Sebagian besar orang
memperoleh inspirasi dalam hidup mereka. Mungkin dari percakapan dengan
seseorang yang kau hormati atau sebuah pengalaman. Apa pun bentuknya, inspirasi
cenderung membuatmu memandang kehidupan dari sudut pandang yang baru.
Inspirasiku berasal dari adikku Vicki, seseorang yang baik hati dan penuh
perhatian. Ia tidak peduli akan penghargaan atau masuk dalam surat kabar. Yang
diinginkannya hanyalah berbagi cinta dengan orang yang dikasihinya, keluarga
dan teman-temannya.
Pada musim panas sebelum aku
mulai kuliah tingkat tiga, aku menerima telepon dari ayahku yang memberitakan
bahwa Vicki masuk rumah sakit. Ia pingsan dan bagian kanan tubuhnya lumpuh.
Indikasi awal adalah ia menderita stroke. Namun, hasil tes memastikan bahwa
penyakitnya lebih serius. Ada sebuah tumor otak ganas yang menyebabkannya
lumpuh. Dokter hanya memberinya waktu kurang dari tiga bulan. Aku ingat aku
bertanya-tanya, bagaimana mungkin ini terjadi? Sehari sebelumnya Vicki
baik-baik saja.
Sekarang, hidupnya akan berakhi
pada usia begitu muda. Setelah mengatasi rasa kaget dan perasaan hampa pada
awalnya, aku memutuskan bahwa Vicki membutuhkan harapan dan semangat.
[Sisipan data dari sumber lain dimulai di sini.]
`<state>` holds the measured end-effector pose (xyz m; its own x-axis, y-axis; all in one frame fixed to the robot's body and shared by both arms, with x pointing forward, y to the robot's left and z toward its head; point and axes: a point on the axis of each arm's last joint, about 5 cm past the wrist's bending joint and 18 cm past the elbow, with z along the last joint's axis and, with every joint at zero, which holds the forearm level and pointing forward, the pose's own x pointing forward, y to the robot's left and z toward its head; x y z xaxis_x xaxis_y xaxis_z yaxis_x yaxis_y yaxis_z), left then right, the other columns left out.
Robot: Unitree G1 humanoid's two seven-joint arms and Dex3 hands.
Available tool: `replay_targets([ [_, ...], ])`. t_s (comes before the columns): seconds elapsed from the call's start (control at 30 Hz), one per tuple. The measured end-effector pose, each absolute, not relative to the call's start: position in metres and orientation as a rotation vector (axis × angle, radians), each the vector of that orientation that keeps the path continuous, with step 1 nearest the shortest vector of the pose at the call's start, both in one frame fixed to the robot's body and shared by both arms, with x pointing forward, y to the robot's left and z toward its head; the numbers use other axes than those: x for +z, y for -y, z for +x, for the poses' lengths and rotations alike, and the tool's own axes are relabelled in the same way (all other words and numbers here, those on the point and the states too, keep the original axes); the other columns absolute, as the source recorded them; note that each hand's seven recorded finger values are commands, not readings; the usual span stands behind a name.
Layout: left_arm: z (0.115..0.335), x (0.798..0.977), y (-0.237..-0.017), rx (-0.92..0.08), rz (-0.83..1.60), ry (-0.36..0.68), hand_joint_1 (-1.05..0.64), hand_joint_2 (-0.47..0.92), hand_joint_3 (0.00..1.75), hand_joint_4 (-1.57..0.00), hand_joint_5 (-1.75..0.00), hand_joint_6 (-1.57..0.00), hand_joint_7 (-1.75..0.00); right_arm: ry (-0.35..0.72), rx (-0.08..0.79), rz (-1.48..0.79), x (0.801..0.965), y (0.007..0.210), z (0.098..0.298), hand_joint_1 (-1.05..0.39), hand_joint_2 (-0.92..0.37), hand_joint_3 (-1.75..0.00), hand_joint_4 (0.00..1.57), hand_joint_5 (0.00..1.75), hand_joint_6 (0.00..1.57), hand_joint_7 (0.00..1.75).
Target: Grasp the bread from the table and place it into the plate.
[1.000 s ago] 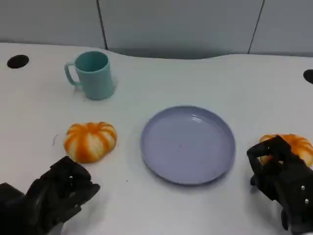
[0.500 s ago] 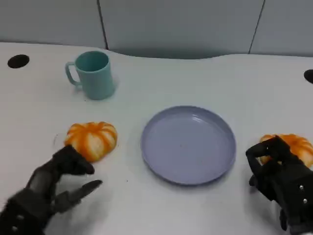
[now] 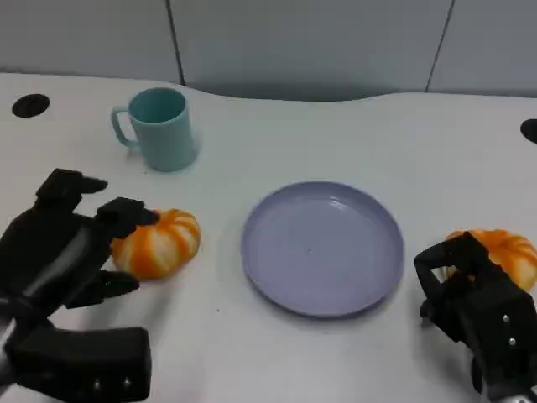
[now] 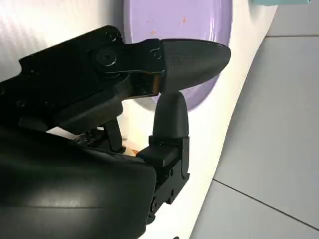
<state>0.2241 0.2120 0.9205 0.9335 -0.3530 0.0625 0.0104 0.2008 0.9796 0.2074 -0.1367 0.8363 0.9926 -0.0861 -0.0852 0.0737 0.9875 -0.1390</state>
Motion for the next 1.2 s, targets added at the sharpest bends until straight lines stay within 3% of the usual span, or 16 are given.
replay_targets([
  [0.2,0.252,0.931,-0.214,-0.381,1.469,0.192,-0.92,0.92,0.05,0.00,0.00,-0.06,0.00,-0.090,-0.083,-0.135,0.835,0.132,0.207,-0.24,-0.92,-0.46,0.63,1.75,0.40,1.59],
  [0.6,0.300,0.907,-0.198,-0.536,1.610,-0.070,-0.89,0.90,0.03,0.00,0.00,-0.03,-0.01,-0.070,-0.059,-0.133,0.836,0.128,0.205,-0.24,-0.92,-0.48,0.65,1.75,0.40,1.62],
  [0.87,0.306,0.901,-0.193,-0.547,1.602,-0.079,-0.89,0.89,0.02,0.00,0.00,-0.03,-0.01,-0.068,-0.065,-0.130,0.837,0.130,0.205,-0.24,-0.92,-0.47,0.65,1.75,0.39,1.62],
  [1.0,0.316,0.894,-0.173,-0.569,1.630,-0.155,-0.88,0.88,0.01,0.00,0.00,-0.05,-0.02,-0.075,-0.063,-0.127,0.836,0.130,0.203,-0.24,-0.92,-0.47,0.64,1.75,0.39,1.62],
  [1.2,0.320,0.893,-0.151,-0.594,1.630,-0.147,-0.84,0.85,0.00,-0.01,-0.01,-0.07,-0.02,-0.091,-0.072,-0.115,0.835,0.132,0.200,-0.24,-0.92,-0.46,0.64,1.75,0.38,1.64],
])
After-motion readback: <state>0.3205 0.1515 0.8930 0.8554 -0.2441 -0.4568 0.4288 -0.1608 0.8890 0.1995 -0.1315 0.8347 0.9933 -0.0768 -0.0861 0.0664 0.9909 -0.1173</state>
Ia memerlukan seseorang yang
membuatnya percaya bahwa ia dapat mengatasi rintangan ini. Aku menjadi pelatih
Vicki. Setiap hari kami membayangkan bahwa tumornya menyusut dan semua yang
kami bicarakan bersifat positif. Aku bahkan memasang poster di pintu kamar
rumah sakitnya yang bertulisan, “Kalau kau memiliki pikiran negatif, tinggalkan
pikiran itu di pintu.”
Aku sudah berbulat hati
untuk membantu Vicki mengalahkan tumor itu. Kami berdua membuat perjanjian yang
disebut 50-50. Aku berjuang 50% dan Vicki akan memperjuangkan 50% sisanya.
Bulan Agustus tiba dan
kuliah tingkat tiga akan dimulai di aloneuniversitas yang jaraknya 3000 mil
dari rumah. Aku bingung, apakah aku harus pergi atau tetap menemani Vicki. Aku
salah bicara, menyebutkan bahwa aku mungkin tak akan pergi kuliah. Ia menjadi
marah dan menyuruhku untuk tidak khawatir karena dia akan baik-baik saja. Jadi,
malah Vicki, yang berbaring sakit di tempat tidur di rumah sakit, yang
menyuruhku agar jangan khawatir. Aku sadar bahwa kalau aku tetap bersamanya,
aku mungkin akan menyiratkan
bahwa dia sedang sekarat dan aku tak mau ia berpikir begitu. Vicki harus yakin
bahwa ia dapat menang melawan tumor itu.
Kepergianku malam itu,
merasakan bahwa ini mungkin terakhir kalinya aku melihat Vicki dalam keadaan
hidup, adalah hal yang tersulit yang pernah kulakukan. Selama kuliah, aku tak
pernah berhenti memperjuangkan 50% bagianku untuknya. Setiap malam sebelum
tidur, aku berbicara dengan Vicki, berharap ia dapat mendengarku. Aku berkata,
“Vicki, aku sedang berjuang untukmu dan aku tak akan menyerah. Asalkan kau tak
pernah berhenti berjuang, kita dapat mengalahkan tumor ini.”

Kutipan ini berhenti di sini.